Take each line of the data that contains the string "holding" and copy it.

### GIVEN ENTRIES

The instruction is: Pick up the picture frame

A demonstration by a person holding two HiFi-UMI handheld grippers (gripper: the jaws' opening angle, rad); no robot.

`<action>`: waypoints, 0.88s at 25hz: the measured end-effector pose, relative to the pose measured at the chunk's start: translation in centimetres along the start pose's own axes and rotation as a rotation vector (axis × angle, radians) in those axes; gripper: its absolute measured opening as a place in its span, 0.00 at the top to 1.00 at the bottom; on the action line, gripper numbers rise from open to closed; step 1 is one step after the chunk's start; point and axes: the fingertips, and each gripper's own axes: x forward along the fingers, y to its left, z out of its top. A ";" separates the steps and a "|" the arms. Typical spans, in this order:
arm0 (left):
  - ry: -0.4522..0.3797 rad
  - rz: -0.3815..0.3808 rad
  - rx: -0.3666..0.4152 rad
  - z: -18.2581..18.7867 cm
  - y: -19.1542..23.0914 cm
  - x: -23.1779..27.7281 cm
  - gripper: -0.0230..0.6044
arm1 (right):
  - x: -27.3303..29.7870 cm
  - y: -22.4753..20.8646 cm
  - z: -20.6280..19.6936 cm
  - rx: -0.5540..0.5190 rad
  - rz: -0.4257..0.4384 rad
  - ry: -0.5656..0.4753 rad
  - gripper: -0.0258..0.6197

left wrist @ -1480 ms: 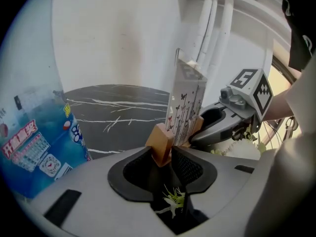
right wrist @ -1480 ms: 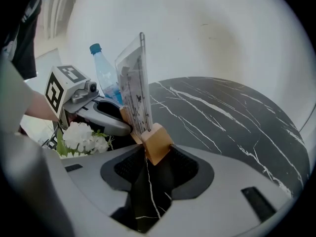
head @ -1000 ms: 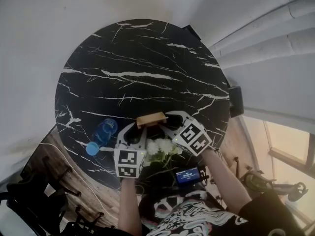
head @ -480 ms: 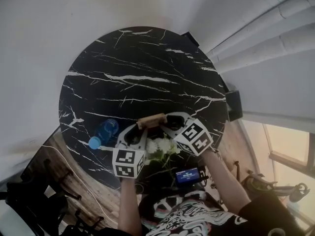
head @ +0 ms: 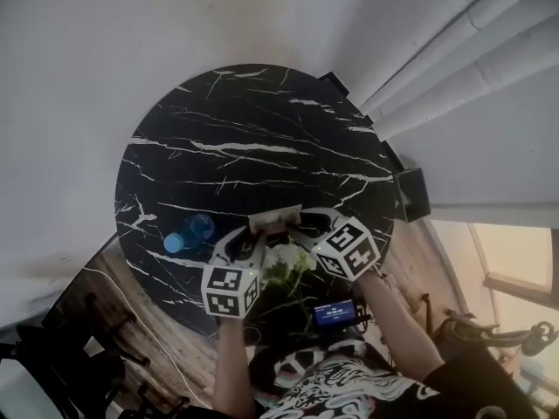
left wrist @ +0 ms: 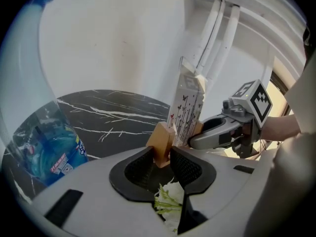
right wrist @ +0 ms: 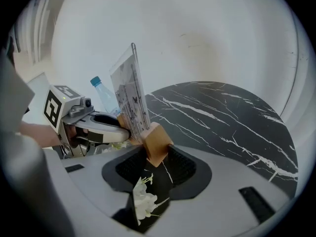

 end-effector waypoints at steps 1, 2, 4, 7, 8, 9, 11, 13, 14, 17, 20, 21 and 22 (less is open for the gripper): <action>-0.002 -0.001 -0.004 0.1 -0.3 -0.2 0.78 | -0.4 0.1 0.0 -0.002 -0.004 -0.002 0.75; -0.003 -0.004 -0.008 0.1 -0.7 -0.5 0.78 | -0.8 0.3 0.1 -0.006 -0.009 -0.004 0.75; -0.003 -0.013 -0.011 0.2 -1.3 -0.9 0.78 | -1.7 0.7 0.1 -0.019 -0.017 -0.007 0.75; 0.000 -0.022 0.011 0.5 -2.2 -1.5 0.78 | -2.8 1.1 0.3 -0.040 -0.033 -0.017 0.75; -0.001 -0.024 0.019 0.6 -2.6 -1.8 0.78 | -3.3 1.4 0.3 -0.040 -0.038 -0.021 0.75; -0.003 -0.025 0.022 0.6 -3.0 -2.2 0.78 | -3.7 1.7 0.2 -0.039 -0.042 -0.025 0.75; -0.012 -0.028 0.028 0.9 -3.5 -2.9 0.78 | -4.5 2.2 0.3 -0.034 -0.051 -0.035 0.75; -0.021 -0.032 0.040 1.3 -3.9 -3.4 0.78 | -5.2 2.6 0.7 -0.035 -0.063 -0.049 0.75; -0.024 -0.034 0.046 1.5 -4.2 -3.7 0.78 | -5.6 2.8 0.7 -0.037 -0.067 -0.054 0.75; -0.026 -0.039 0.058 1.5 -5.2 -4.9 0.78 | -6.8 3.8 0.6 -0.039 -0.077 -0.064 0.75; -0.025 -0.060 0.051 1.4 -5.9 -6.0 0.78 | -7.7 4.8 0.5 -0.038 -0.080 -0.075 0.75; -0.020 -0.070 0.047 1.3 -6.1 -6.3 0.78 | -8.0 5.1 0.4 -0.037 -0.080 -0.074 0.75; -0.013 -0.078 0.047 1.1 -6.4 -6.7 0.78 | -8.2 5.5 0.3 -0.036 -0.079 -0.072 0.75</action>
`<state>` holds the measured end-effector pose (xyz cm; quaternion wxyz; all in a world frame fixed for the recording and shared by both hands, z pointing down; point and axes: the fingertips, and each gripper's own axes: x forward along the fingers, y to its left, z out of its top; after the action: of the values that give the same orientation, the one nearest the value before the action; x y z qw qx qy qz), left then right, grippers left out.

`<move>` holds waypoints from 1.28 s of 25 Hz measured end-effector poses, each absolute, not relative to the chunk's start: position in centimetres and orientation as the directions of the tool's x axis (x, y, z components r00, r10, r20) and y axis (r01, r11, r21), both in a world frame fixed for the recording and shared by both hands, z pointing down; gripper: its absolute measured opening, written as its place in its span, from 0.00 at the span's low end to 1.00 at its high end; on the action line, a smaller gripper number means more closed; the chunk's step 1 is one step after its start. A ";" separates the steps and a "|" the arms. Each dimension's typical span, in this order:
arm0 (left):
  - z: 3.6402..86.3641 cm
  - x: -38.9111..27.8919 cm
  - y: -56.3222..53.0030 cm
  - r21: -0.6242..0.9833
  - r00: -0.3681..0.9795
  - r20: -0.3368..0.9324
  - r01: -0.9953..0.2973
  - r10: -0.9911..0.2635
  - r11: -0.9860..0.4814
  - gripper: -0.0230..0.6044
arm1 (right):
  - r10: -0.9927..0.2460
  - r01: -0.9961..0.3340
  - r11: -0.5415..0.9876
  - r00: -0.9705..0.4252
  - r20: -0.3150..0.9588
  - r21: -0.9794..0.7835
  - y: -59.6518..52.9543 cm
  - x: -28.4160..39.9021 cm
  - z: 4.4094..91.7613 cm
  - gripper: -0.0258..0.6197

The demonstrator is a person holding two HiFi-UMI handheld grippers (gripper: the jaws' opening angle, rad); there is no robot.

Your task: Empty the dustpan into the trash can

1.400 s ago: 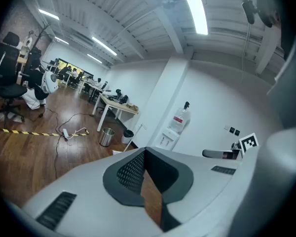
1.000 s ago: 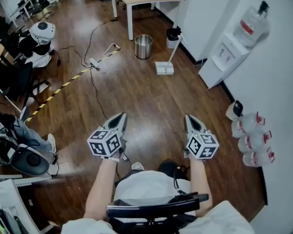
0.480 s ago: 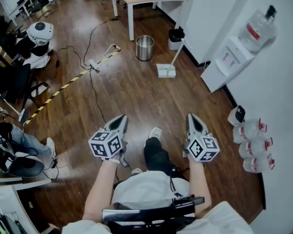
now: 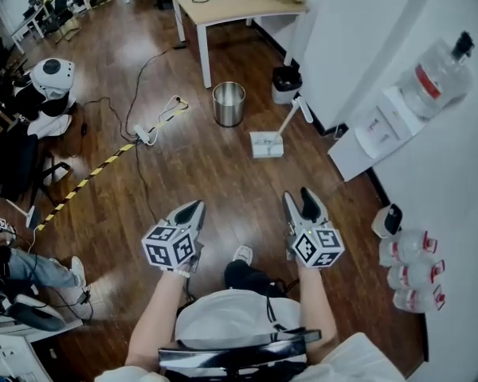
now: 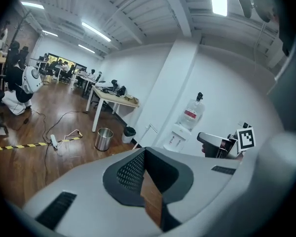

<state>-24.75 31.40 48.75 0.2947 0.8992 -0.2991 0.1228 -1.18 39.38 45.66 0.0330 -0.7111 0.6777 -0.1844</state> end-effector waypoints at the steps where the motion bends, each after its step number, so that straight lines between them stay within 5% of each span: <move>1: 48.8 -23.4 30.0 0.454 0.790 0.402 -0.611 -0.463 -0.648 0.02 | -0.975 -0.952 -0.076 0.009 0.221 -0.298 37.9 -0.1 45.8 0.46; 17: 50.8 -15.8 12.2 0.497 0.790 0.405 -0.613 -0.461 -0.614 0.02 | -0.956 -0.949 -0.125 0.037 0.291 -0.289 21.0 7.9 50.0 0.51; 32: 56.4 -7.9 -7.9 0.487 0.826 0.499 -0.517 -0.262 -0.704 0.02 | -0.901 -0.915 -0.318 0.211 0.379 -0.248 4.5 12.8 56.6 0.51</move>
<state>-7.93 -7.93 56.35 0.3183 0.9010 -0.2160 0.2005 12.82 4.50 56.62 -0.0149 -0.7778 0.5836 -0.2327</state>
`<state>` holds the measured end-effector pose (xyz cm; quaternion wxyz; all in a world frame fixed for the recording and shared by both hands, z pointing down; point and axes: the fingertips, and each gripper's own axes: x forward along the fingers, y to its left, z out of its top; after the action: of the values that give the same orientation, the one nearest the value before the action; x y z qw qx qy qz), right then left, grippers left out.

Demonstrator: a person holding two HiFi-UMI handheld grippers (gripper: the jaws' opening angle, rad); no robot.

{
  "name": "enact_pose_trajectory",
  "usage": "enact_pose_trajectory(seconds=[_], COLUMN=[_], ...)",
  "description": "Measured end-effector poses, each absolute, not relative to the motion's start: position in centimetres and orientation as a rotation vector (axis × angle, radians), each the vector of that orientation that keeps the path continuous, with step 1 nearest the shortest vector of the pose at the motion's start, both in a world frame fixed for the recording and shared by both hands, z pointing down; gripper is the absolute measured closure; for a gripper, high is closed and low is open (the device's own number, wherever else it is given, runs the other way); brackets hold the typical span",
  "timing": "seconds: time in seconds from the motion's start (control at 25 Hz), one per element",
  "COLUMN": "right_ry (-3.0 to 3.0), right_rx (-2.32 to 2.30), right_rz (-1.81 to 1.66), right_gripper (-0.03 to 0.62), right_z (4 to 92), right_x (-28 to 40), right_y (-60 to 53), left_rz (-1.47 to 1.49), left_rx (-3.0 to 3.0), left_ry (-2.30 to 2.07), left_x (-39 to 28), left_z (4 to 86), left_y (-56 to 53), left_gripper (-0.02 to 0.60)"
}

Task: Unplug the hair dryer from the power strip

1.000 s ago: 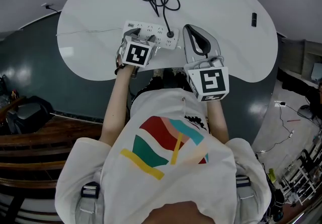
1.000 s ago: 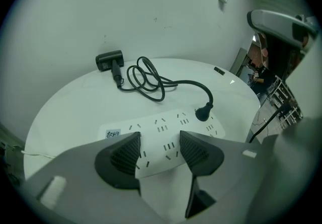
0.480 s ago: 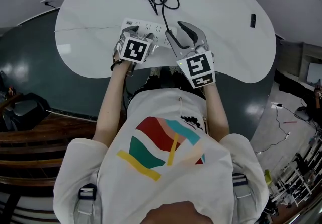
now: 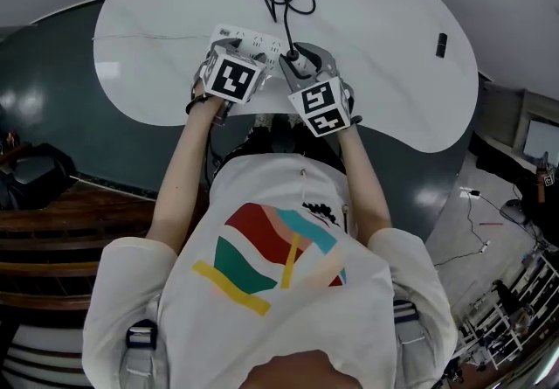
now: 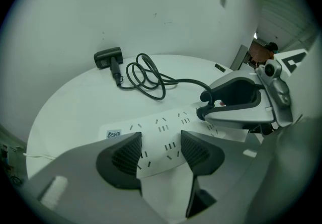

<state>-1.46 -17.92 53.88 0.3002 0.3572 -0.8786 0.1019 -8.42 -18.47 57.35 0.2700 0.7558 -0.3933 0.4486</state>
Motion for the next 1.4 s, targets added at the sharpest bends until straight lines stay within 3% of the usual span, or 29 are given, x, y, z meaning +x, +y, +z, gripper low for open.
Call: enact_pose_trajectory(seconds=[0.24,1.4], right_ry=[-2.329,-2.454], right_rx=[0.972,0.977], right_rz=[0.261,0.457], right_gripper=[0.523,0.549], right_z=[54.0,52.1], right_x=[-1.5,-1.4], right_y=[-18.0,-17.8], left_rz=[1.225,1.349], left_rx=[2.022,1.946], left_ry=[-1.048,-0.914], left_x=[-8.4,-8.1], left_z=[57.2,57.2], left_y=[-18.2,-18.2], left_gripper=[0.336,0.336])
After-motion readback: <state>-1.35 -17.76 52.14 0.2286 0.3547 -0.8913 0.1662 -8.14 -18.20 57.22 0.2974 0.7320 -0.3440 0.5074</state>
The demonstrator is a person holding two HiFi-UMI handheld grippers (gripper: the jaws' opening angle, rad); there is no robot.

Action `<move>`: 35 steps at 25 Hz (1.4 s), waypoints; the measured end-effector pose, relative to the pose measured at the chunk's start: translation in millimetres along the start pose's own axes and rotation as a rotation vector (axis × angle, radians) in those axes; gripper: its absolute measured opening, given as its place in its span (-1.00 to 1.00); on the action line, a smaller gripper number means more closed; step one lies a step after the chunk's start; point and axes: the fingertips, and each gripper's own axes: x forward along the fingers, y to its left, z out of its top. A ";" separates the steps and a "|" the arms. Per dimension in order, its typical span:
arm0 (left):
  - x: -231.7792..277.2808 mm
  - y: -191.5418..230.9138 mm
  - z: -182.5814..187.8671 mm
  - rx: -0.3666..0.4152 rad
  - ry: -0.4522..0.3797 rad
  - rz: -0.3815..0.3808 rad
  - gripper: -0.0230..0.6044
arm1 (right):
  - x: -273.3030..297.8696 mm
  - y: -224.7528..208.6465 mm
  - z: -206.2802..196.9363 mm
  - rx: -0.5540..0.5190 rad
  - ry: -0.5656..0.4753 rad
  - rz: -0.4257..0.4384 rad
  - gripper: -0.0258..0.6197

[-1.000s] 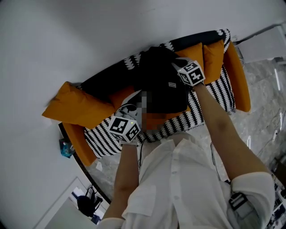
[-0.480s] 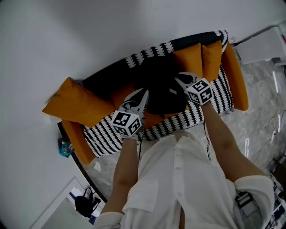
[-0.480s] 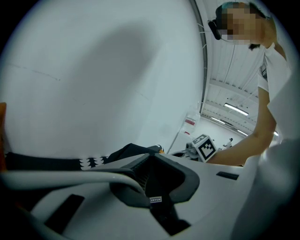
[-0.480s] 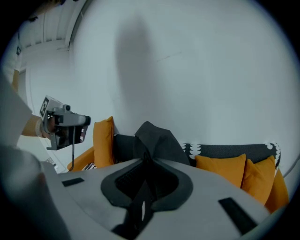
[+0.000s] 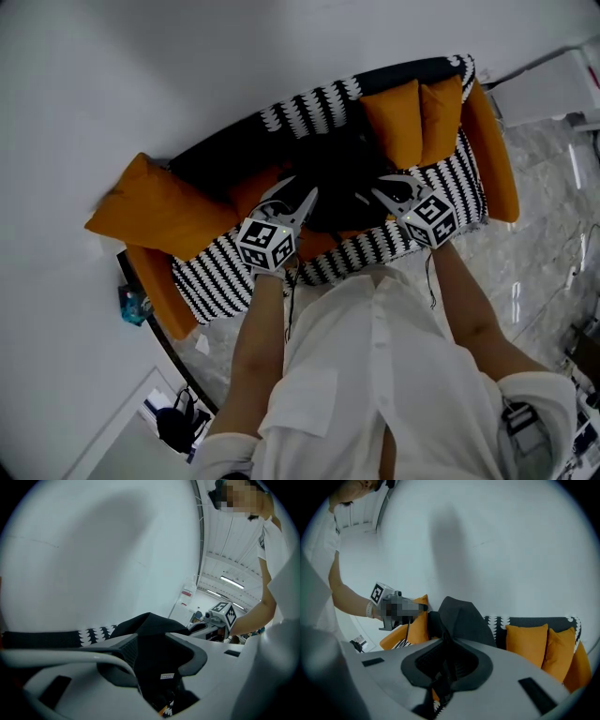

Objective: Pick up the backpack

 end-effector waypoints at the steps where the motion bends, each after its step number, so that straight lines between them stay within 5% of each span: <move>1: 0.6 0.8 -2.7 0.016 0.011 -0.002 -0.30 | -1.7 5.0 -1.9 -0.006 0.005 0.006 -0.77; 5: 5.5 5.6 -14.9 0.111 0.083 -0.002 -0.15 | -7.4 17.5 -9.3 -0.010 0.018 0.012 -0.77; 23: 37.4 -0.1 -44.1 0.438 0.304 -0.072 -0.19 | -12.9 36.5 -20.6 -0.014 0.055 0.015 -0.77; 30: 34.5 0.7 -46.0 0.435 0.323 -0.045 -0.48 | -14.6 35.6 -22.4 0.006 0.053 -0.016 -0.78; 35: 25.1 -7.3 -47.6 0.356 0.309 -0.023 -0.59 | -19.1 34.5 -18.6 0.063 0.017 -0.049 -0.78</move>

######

▸ **SOLUTION FOR THIS TASK**
A demonstration by a person holding two HiFi-UMI handheld grippers (gripper: the jaws' opening angle, rad); no robot.
The demonstrator is a person holding two HiFi-UMI handheld grippers (gripper: the jaws' opening angle, rad); there is no robot.
Demonstrator: a person holding two HiFi-UMI handheld grippers (gripper: the jaws' opening angle, rad); no robot.
The demonstrator is a person holding two HiFi-UMI handheld grippers (gripper: the jaws' opening angle, rad); there is no robot.

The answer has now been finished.